**What is expected:**
Range to copy from the entries below: the line containing "around the white" through the line containing "Q: Find the right", inclusive. Retype only those lines, exactly, without any images.

**Dataset entries:**
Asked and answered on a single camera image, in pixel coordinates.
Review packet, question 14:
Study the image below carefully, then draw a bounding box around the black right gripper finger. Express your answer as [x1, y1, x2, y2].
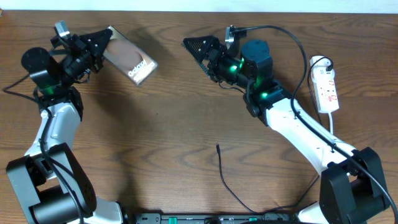
[199, 62, 213, 80]
[182, 35, 224, 61]

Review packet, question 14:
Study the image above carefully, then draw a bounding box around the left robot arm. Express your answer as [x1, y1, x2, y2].
[6, 28, 129, 223]

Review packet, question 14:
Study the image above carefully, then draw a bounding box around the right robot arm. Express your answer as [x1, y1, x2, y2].
[182, 35, 397, 223]

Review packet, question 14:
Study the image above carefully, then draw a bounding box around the white power strip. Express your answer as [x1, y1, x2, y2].
[310, 55, 339, 114]

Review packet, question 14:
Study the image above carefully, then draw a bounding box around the black right camera cable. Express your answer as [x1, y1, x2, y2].
[231, 24, 398, 215]

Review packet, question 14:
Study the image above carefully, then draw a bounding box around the black camera cable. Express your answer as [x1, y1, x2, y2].
[231, 24, 398, 215]
[2, 73, 86, 224]

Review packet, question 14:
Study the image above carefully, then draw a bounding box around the black left camera cable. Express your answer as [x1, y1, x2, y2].
[2, 73, 86, 224]

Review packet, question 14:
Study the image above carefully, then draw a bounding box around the black charger cable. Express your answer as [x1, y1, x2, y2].
[216, 56, 335, 215]

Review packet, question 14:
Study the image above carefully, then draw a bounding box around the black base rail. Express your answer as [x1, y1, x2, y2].
[128, 213, 299, 224]

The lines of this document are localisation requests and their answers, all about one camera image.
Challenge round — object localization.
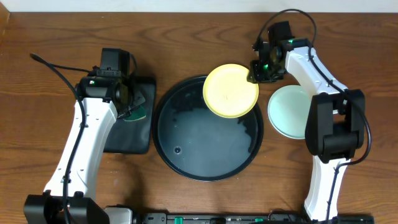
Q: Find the green yellow sponge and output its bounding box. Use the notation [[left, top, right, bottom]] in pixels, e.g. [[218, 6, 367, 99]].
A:
[[124, 106, 146, 122]]

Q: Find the light green plate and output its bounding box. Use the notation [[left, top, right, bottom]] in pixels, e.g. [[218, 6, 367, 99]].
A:
[[267, 85, 310, 139]]

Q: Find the yellow plate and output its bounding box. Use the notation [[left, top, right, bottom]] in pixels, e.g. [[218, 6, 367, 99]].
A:
[[203, 63, 259, 118]]

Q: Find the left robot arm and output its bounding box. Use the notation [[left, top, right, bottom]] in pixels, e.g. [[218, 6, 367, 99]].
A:
[[24, 77, 141, 223]]

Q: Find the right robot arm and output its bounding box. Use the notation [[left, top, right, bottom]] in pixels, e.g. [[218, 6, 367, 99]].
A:
[[248, 36, 371, 223]]

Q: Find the black rectangular tray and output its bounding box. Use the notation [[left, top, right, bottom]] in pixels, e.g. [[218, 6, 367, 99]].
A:
[[104, 77, 156, 154]]

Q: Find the black round tray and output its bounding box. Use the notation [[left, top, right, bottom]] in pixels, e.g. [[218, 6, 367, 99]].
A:
[[152, 76, 264, 182]]

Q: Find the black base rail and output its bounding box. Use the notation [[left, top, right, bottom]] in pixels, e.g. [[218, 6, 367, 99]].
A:
[[136, 212, 375, 224]]

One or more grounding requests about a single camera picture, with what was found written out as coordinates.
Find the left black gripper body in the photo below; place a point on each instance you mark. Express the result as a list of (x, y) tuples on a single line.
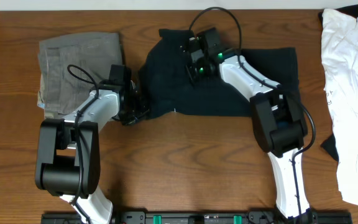
[(136, 109)]

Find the folded grey khaki pants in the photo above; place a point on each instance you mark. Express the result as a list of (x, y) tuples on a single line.
[(68, 63)]

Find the black garment under white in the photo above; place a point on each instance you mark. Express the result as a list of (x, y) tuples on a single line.
[(329, 145)]

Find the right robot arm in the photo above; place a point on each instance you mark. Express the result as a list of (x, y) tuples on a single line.
[(278, 121)]

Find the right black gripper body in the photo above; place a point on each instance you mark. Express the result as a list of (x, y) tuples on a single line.
[(198, 70)]

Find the black t-shirt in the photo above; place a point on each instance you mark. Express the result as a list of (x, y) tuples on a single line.
[(167, 86)]

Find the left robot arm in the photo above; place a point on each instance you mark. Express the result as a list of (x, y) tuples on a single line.
[(68, 154)]

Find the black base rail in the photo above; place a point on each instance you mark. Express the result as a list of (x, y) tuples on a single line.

**Answer:**
Study the image above carefully, then draw a bounding box around the white power strip. Express your answer as [x1, y1, x2, y2].
[310, 55, 339, 114]

Review packet, question 14:
Study the image above carefully, then draw a bounding box around the black right camera cable. Express your answer as [x1, y1, x2, y2].
[231, 24, 398, 215]

Review packet, question 14:
Study the image above carefully, then draw a bounding box around the black camera cable. Express your answer as [x1, y1, x2, y2].
[231, 24, 398, 215]
[2, 73, 86, 224]

Review packet, question 14:
Study the image above carefully, then draw a bounding box around the black left camera cable. Express your answer as [x1, y1, x2, y2].
[2, 73, 86, 224]

Review packet, question 14:
Study the image above carefully, then draw a bounding box around the black charger cable. Express your answer as [x1, y1, x2, y2].
[216, 56, 335, 215]

Review packet, question 14:
Study the image above carefully, then draw a bounding box around the black base rail. Express your answer as [x1, y1, x2, y2].
[128, 213, 299, 224]

The lines of this document are localisation requests and their answers, all about one camera image.
Challenge round — object localization.
Q: Find the green yellow sponge and output its bounding box. Use the notation [[left, top, right, bottom]] in pixels, e.g. [[218, 6, 367, 99]].
A:
[[124, 106, 146, 122]]

Q: Find the light green plate and output its bounding box. Use the notation [[left, top, right, bottom]] in pixels, e.g. [[218, 6, 367, 99]].
A:
[[267, 85, 310, 139]]

Q: Find the yellow plate and output its bounding box. Use the notation [[left, top, right, bottom]] in pixels, e.g. [[218, 6, 367, 99]].
A:
[[203, 63, 259, 118]]

Q: Find the left robot arm and output its bounding box. Use the notation [[left, top, right, bottom]] in pixels, e.g. [[218, 6, 367, 99]].
A:
[[24, 77, 141, 223]]

Q: Find the right robot arm and output its bounding box. Use the notation [[left, top, right, bottom]] in pixels, e.g. [[218, 6, 367, 99]].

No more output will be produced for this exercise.